Theoretical https://www.selleckchem.com/mTOR.html values of the severity score range from 0 (none of the measured consequences) to 9 (maximum

severity). Statistical analysis By means of ordinal logistic regression analyses (proportional odds), each predictor was included separately as an independent variable for a priori selection of factors. Then, all identified factors were introduced jointly. Finally, a backward stepwise selection was applied. The dependent variable was the severity index. However, since the Cronbach alpha value for the score was found to be low (0.51), separate multiple stepwise regression analyses with each component of the score as the dependent variable were performed as well (consequences on work; psychological consequences; and this website physical consequences) using the list of independent variables selected for the global severity index. Coefficients were exponentiated.

One possible interpretation of these exponentiated coefficients of the ordinal logistic regression is that they are odds ratios at any arbitrary cut point of the ordinal outcome variable. Statistical analyses were performed with Stata_/IC 11.1 (StataCorp_ 2009 LP). Gender and age were introduced as covariates. Results Our first two research PLX3397 datasheet questions aimed at identifying the characteristics of patients who had been victims of workplace violence and the characteristics of the workplace violence events that had motivated them to consult. Answers to these questions were provided by means of descriptive statistics. Table 1, Appendix 4 and 5 present these results in detail. Table 1 Comparative statistics of baseline and follow-up population, by gender Variables Baseline population N = 185 Follow-up population N = 86 Male N = 129 Female N = 56 Male N = 67 Female N = 19 Mean age (SD) 39 (12) 37 (11) 40 (12) 42 (12) Age-groups N % N % N % N %  <35 54 42

27 48 25 37 5 26  35–44 35 27 15 27 20 30 6 32  45+ 40 31 14 25 Molecular motor 22 33 8 42 Interviewed <12 months after the consultation  No         57 85 14 74  Yes         10 15 5 26 Degree of risk and awareness of workplace violence and type of occupation High risk and awareness of violence 46 36 4 7 26 39 –    Private security agents 26 20 1 2 13 19 –    Police officers/prison guards 12 9 2 4 7 11 –    Ticket inspectors (public transportation) 8 6 1 2 6 9 –   Moderate risk and awareness of violence 51 40 39 70 27 40 16 84  Taxi drivers 12 9     7 11 –    Salespersons, retail business owners 11 8 7 12 5 7 2 10  Service staff in hotels, restaurants, bars/discos 10 8 10 18 5 7 1 5  Health, teachers, social workers, school librarian 6 5 14 25 3 4 11 58  Drivers (public transportation) 5 4 –   4 6 –    Sex workers 1 1 6 11 –   2 10  Janitors 4 3 2 4 2 3 –    Post office staff (counter) 2 2 –   1 2 –   Low risk and awareness of violence 32 24 13 23 14 20 3 16  Administration 7 5 7 13 3 4 2 11  Misc.

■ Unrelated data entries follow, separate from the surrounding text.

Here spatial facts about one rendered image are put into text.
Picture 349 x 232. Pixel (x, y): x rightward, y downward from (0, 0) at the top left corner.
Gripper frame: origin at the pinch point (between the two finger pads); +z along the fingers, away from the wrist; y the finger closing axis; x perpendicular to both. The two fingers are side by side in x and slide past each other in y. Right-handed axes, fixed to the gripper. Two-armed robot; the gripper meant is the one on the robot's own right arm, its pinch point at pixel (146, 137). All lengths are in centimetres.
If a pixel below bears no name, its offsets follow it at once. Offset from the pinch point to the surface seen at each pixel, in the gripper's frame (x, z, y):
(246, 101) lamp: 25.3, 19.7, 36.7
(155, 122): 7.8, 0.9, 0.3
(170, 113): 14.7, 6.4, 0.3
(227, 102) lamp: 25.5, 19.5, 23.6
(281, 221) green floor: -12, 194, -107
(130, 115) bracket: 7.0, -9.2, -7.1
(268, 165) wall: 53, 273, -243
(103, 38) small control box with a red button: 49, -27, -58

Therefore, gene disruption procedure of the fkbN gene was aided by the introduction of a kanamycin resistance cassette in order to simplify the otherwise laborious identification of secondary recombinants. In order to introduce the kanamycin resistance cassette, the Selleck Dinaciclib pDG7 plasmid containing the fkbN flanking regions was digested using NdeI, blunt-ended and dephosphorylated. A 1323 bp blunt-end fragment containing the kanamycin resistance cassette was excised from the SuperCos 1 cosmid vector (Stratagene)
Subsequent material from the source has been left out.